## Activity
Look through the records and copy every line in which "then" appears.

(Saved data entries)

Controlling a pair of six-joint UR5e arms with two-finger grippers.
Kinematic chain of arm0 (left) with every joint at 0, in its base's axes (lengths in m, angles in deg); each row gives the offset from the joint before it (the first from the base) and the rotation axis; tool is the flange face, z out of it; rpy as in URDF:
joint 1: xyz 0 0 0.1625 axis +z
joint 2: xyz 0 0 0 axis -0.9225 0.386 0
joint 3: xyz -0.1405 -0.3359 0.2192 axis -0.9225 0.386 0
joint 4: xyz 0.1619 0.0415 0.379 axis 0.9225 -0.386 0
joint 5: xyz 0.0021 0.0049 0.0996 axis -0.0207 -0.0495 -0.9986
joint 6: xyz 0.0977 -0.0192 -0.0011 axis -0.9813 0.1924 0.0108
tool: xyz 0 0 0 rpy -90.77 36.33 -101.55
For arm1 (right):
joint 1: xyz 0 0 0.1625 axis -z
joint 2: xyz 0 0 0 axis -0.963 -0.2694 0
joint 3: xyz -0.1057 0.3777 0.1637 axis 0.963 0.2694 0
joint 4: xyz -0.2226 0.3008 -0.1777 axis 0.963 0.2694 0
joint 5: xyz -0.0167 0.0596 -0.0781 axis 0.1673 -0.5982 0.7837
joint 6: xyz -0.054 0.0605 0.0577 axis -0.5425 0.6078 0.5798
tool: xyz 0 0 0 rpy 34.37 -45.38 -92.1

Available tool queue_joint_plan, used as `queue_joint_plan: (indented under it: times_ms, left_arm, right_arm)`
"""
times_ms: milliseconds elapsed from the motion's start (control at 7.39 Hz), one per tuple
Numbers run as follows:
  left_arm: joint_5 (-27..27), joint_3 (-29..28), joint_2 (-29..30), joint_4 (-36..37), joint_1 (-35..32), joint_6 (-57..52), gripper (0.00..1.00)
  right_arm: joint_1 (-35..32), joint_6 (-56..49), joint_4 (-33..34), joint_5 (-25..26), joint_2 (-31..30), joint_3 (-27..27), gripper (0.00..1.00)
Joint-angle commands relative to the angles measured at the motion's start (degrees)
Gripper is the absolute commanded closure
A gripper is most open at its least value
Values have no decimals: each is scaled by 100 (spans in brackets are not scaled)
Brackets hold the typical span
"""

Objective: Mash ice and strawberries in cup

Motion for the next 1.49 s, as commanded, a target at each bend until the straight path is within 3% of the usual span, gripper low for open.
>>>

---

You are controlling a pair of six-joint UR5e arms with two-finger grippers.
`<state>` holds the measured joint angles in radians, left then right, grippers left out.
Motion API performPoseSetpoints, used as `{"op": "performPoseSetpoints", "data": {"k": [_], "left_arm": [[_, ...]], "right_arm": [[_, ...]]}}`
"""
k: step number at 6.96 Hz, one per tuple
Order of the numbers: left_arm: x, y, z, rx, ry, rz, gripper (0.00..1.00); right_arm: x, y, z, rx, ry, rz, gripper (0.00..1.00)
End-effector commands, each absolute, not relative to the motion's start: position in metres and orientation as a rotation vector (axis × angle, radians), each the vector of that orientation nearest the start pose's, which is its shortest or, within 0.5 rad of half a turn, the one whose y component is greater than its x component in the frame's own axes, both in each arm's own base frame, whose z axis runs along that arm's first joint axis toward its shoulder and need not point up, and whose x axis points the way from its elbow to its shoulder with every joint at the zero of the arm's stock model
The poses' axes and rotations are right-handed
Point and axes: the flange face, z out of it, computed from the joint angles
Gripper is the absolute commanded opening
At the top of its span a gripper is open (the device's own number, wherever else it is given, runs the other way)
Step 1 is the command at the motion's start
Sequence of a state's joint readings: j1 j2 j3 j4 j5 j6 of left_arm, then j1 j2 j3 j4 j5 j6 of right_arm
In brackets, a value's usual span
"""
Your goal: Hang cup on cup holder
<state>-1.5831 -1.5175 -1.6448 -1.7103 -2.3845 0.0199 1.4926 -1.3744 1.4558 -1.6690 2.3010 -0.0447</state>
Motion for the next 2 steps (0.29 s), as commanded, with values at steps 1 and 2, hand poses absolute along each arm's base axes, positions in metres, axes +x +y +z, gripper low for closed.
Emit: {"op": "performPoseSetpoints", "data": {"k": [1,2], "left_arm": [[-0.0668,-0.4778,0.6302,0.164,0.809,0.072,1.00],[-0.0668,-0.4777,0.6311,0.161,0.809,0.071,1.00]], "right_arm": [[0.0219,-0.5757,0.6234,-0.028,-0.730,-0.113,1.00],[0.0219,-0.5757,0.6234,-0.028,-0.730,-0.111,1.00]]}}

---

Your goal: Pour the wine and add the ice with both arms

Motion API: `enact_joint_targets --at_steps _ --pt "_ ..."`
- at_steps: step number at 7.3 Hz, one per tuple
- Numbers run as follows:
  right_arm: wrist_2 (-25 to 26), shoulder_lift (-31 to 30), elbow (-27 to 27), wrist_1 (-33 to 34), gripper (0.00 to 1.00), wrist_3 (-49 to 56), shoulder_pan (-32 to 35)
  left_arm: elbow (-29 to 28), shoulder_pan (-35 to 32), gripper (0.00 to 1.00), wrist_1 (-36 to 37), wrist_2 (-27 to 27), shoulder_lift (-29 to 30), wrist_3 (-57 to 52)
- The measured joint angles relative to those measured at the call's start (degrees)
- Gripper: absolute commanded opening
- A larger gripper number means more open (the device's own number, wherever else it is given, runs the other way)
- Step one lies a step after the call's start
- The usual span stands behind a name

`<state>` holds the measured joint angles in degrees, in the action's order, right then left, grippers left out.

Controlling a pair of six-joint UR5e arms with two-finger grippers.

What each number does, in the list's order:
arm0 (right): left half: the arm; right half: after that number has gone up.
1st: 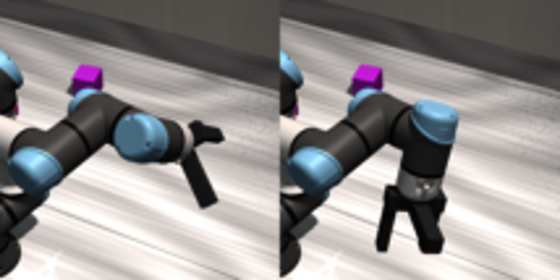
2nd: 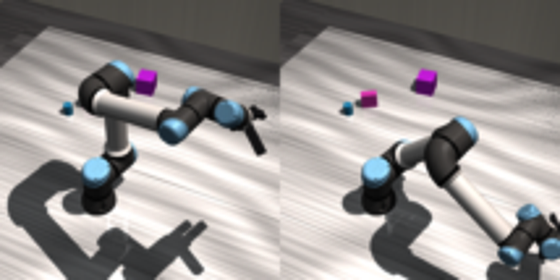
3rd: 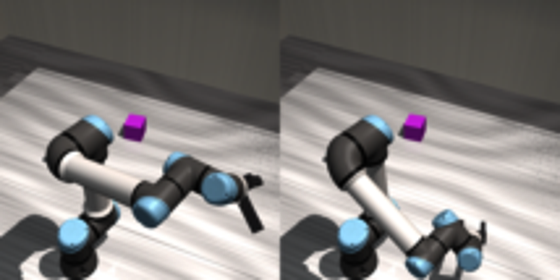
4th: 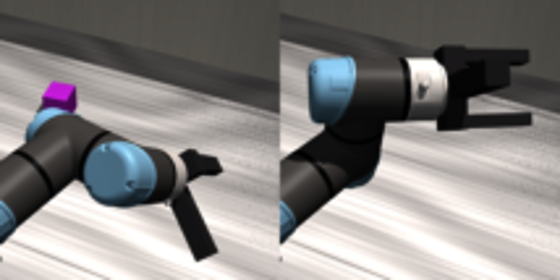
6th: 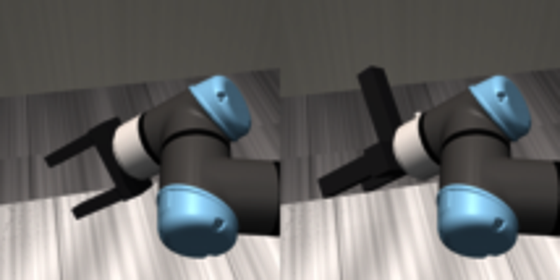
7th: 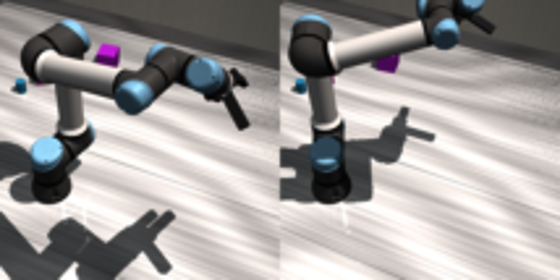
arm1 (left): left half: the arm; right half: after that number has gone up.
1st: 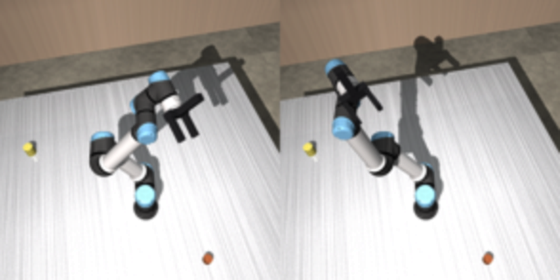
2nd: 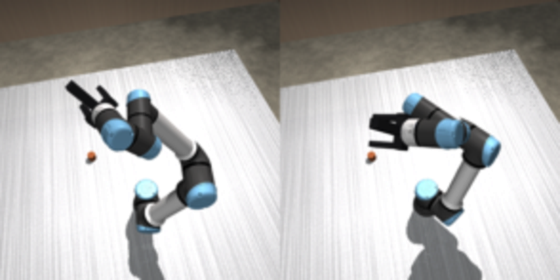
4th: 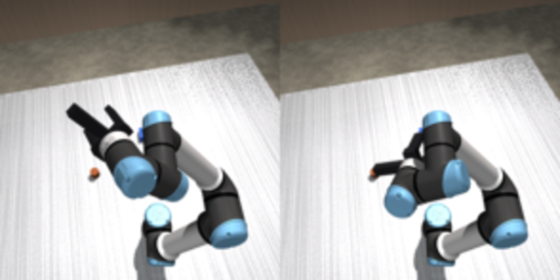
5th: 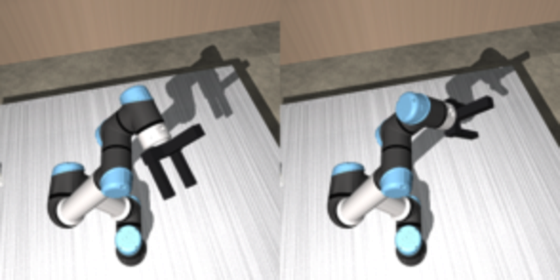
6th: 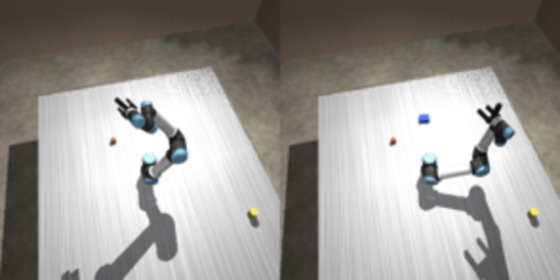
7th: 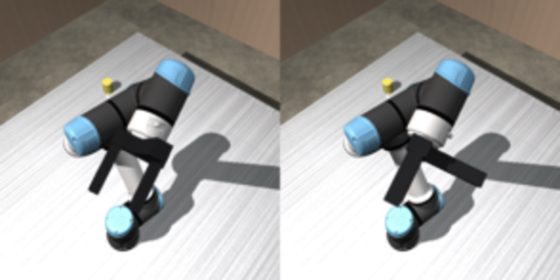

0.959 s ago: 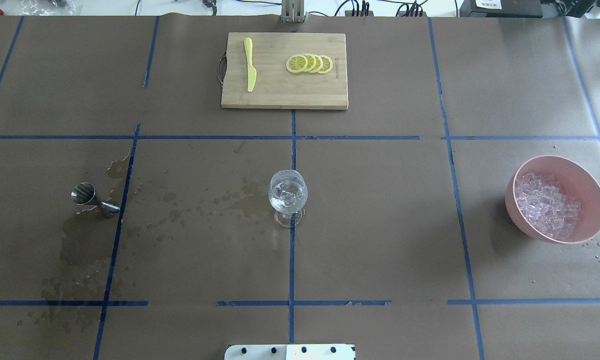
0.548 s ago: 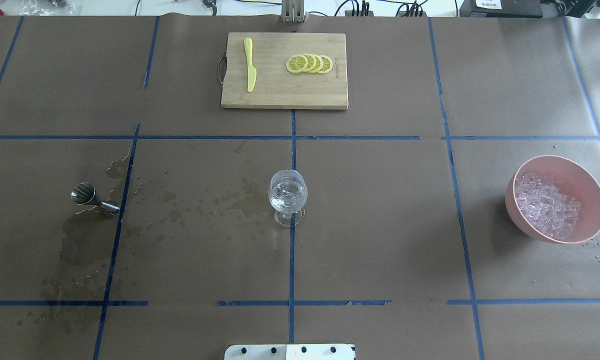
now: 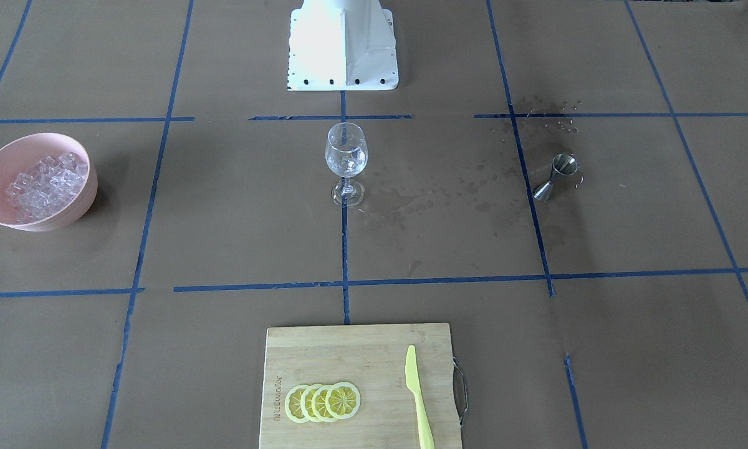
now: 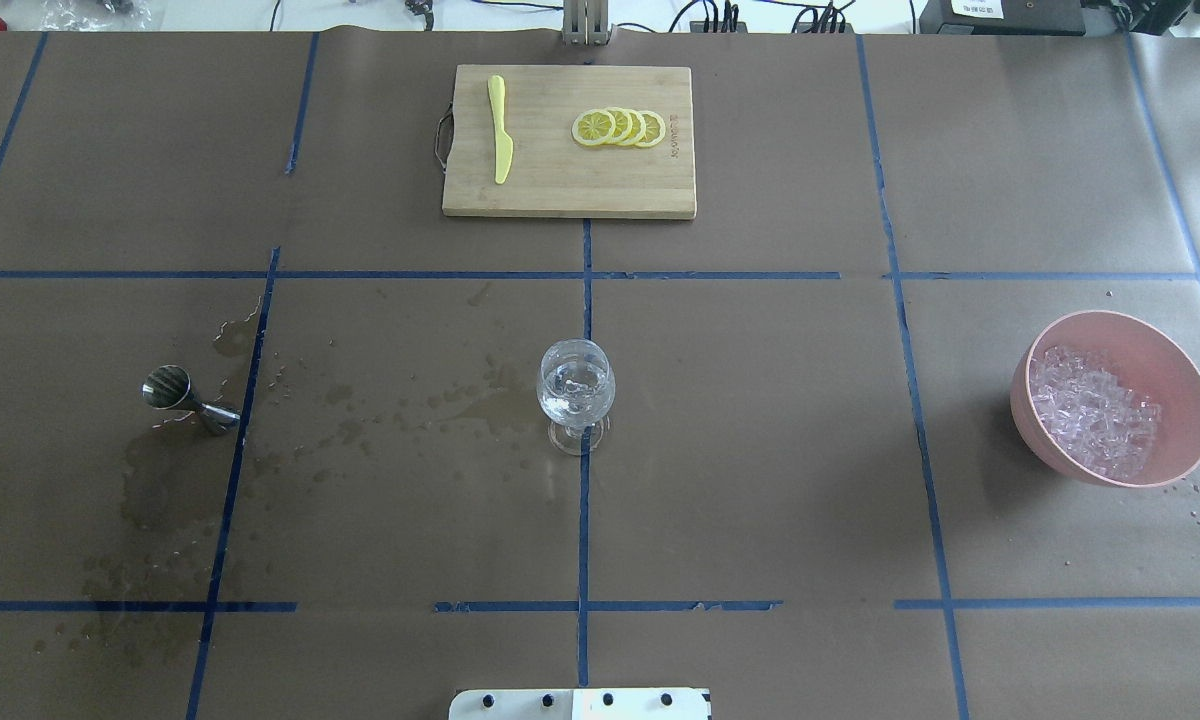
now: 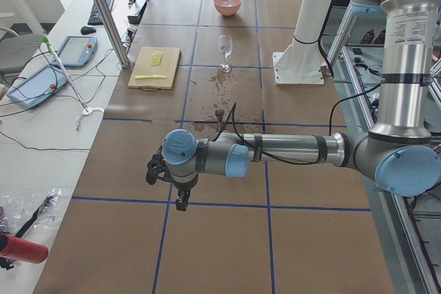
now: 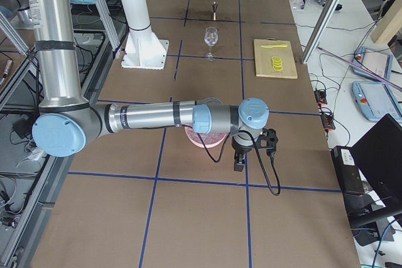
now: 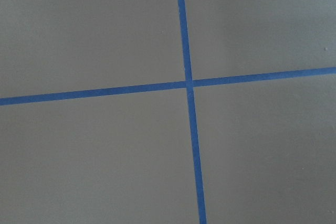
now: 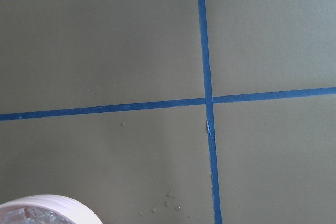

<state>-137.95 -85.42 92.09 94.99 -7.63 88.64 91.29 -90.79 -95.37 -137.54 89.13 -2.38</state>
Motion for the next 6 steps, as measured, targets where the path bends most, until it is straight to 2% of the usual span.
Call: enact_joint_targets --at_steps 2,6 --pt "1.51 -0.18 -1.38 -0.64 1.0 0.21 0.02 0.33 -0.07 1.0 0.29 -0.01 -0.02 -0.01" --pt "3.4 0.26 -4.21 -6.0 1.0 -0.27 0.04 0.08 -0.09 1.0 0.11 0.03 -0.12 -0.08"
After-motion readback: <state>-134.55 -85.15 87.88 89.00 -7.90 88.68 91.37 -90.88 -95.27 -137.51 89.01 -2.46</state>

## Expected answer
`<state>` holds the measured joint angles in radians, left then right, grippers left out.
Sequence of a state's joint readings: j1 j2 j3 j4 j5 j6 of left_arm, then j1 j2 j3 j4 j5 j6 of right_arm
`<state>` holds the measured joint angles in degrees, in the action's order, right then left, grippers left out.

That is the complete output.